Matt Wrack, NASUWT General Secretary, said: “Homelessness is taking an enormous physical and emotional toll on children and young people, which is adversely affecting their education and ability to learn.
“These children’s future life chances are being put at risk due to their lack of a secure, safe and permanent home. If their education suffers now, that is likely to have repercussions which could potentially last a lifetime.
“Teachers and school leaders are pulling out all the stops to help mitigate the effects of homelessness on these pupils and their families, but they cannot fix our national housing crisis. The Government needs to go further and faster to make sure that no child’s opportunities in life are blighted by the lack of a safe and secure place to call home.”
Paul Whiteman, general secretary at school leaders’ union NAHT, said: “When children are living in temporary accommodation, this can affect their ability to attend school, and to focus and flourish in the classroom.
“While the government’s new child poverty strategy included some welcome measures – like reducing use of B&Bs and requiring councils to notify schools and health services when a child is placed in temporary accommodation – these figures show the scale of the challenge.

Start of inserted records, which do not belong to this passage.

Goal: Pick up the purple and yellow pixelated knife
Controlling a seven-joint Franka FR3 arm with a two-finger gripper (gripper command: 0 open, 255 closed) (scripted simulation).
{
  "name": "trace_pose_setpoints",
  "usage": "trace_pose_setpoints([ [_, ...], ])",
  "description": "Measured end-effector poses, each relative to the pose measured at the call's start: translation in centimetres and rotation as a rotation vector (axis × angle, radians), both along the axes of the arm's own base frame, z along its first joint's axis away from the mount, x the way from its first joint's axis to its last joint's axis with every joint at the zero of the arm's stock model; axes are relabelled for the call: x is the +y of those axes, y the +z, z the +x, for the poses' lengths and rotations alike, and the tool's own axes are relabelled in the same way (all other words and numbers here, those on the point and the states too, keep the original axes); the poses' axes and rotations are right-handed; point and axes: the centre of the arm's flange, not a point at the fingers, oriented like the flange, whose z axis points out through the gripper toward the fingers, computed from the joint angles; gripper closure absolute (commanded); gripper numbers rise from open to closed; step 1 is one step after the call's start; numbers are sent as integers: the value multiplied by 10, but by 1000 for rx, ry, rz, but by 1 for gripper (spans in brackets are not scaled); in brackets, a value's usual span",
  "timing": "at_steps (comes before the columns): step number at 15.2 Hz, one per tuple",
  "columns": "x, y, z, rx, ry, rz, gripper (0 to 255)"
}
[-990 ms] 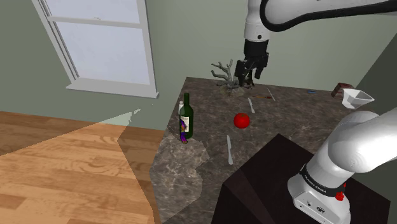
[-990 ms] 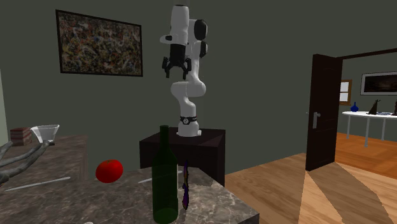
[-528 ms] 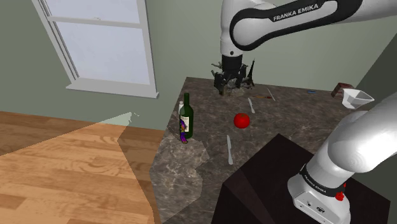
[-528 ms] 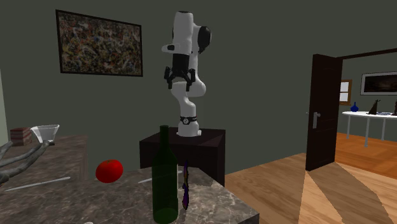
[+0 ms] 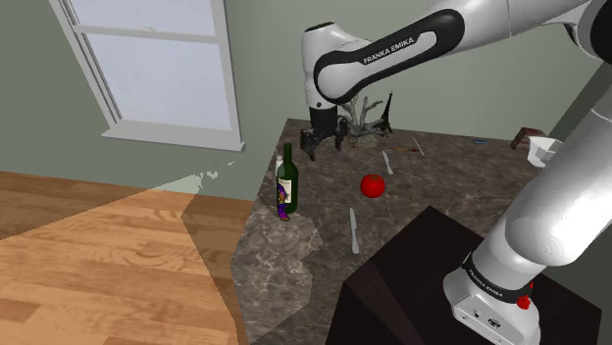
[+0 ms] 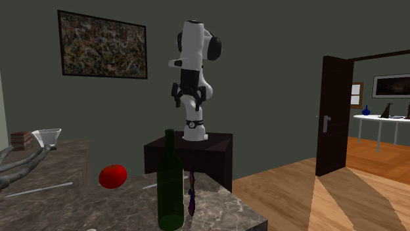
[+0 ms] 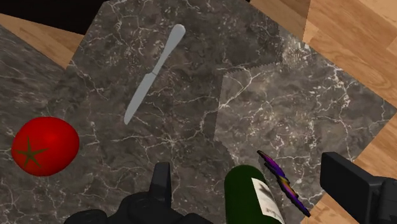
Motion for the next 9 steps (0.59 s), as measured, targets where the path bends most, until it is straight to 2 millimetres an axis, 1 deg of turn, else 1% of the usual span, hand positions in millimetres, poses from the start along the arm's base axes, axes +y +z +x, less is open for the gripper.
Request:
trace_pose_setpoints([
  [1, 4, -11, 13, 2, -6, -1, 0],
  [4, 14, -42, 36, 12, -22, -6, 0],
  [6, 29, -63, 53, 18, -33, -9, 0],
  [9, 38, -88, 79, 27, -50, -13, 0],
])
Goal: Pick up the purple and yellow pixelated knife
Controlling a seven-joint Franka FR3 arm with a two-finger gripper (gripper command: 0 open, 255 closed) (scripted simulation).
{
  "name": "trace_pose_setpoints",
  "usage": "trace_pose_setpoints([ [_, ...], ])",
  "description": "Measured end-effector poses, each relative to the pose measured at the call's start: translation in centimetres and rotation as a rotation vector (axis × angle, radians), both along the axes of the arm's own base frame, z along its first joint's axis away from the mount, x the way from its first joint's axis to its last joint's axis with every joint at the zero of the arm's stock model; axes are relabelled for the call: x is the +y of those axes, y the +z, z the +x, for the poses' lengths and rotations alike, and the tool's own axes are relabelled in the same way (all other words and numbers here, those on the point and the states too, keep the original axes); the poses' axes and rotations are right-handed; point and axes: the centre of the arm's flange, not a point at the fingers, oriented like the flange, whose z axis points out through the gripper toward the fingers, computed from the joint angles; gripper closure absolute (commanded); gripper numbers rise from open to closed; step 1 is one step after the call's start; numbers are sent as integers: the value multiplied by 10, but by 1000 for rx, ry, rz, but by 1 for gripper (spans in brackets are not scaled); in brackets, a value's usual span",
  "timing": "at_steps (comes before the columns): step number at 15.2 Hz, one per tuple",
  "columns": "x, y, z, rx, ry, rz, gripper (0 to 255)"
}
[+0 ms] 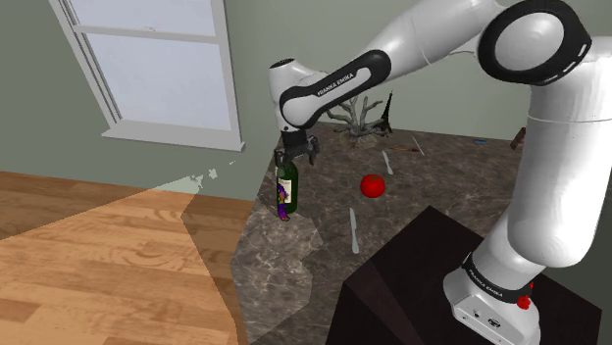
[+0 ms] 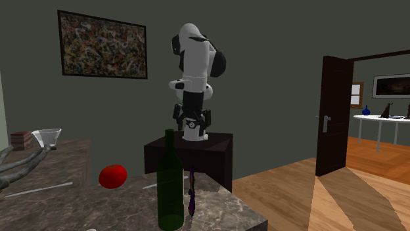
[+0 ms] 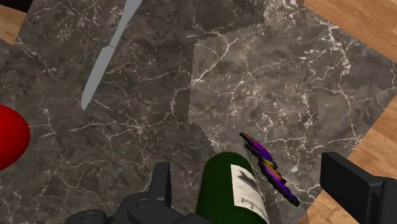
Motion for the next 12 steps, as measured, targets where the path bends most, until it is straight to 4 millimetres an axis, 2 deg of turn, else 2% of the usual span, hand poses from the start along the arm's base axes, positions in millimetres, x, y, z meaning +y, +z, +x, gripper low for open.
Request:
trace_pose_setpoints([
  [5, 23, -49, 46, 14, -27, -8, 0],
  [8, 29, -76, 70, 23, -43, -12, 0],
  [12, 31, -101, 77, 25, -48, -14, 0],
])
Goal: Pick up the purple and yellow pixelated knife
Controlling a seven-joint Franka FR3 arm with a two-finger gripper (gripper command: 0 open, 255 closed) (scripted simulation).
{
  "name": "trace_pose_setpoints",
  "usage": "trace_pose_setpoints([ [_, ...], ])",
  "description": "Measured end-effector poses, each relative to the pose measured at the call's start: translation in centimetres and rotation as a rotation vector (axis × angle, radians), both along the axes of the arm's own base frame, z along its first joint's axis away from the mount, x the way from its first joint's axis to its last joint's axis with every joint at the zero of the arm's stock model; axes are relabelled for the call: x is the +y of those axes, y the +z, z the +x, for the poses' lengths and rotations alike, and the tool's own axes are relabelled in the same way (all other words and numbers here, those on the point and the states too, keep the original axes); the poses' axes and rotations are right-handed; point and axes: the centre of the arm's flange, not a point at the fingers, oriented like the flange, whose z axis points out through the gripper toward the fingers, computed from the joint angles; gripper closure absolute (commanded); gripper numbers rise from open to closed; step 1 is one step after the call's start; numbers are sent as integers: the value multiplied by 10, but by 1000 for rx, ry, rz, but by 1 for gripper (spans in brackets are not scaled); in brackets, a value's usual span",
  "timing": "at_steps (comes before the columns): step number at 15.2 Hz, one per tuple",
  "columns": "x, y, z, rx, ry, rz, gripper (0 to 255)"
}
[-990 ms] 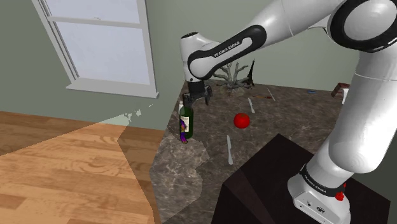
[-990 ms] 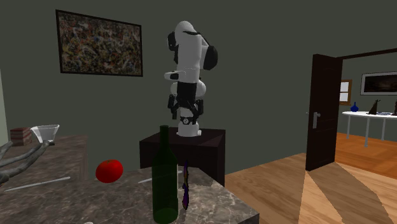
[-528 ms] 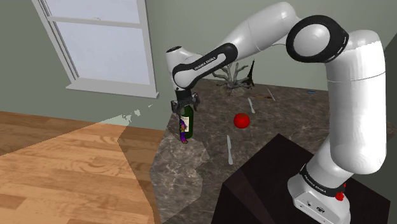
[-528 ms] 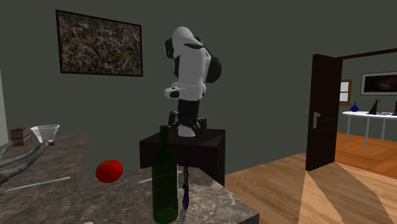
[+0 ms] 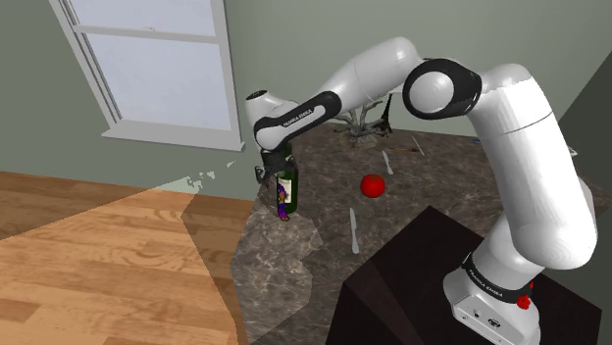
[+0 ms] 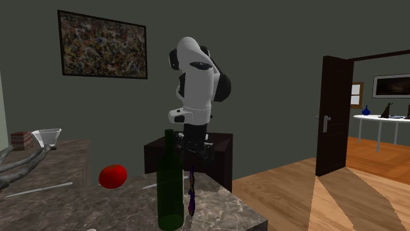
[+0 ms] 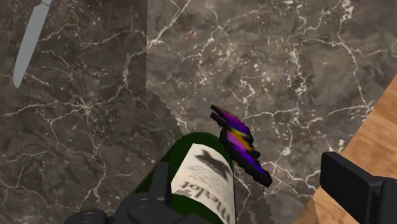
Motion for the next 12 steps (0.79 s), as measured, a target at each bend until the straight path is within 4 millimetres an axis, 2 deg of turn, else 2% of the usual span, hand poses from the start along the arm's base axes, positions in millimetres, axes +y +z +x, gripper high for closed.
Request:
trace_pose_setpoints([
  [4, 0, -20, 0, 0, 0, 0, 0],
  [5, 0, -22, 0, 0, 0, 0, 255],
  [12, 1, -22, 1, -2, 0, 1, 255],
])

“We hope these policies will be built upon in the government’s upcoming homelessness strategy, and that ministers, across all relevant departments, will have a laser-like focus on ensuring these strategies are aligned, implemented and supplemented with further measures to tackle the cause and symptoms of poverty wherever necessary.”
An MHCLG spokesperson said: “No child should be trying to learn without the security of a settled home. That’s why we’ve made changes to ensure schools can now support pupils experiencing homelessness at the earliest possible opportunity, while our comprehensive homelessness strategy, backed by record funding, will addresses the root causes of homelessness and set us on a path to ending it for good.”
‘Being homeless for so long was really depressing and stressful’
A mum who was homeless for 12 years with her now 14-year-old son has said their experience was “really depressing and stressful”.
Ayeasha Pemberton, 47, from London, and her son were moved between five temporary accommodation properties during this time, many of which were riddled with disrepair. At one, they experienced serious flooding which led to their ceiling collapsing.
The last property they were moved to was so far away from Ayeasha’s son’s school he could not live with her during the week. They have been in a social home since June, but it is unsuitable for Ayeasha’s disability.
Ayeasha said: “Being homeless for so long was really depressing and stressful. For the first couple of years, I didn’t realise how much it was affecting my son. We were moved so far away from my son’s school that he couldn’t live with me during the school week.
“It was very disruptive for him. He’s very active and likes to get involved in stuff like football training and matches, and sometimes he couldn’t do everything he wanted to because we were so far away from his school and friends.”
She added: “We’re in a social home now, but it’s not suitable for my needs so I’m working with a Shelter advisor to move to a new home. After years of uncertainty and moving around, my son is still very unsettled. He’s working hard for his GCSEs next year, but years without a stable home has made it hard for him to focus on school and taken a toll on his emotional wellbeing.
“It’s unacceptable that children are being uprooted from their homes suddenly and moved to a whole new area, far from everything. Everybody deserves to be treated fairly and it’s just not right that so many families are experiencing homelessness.”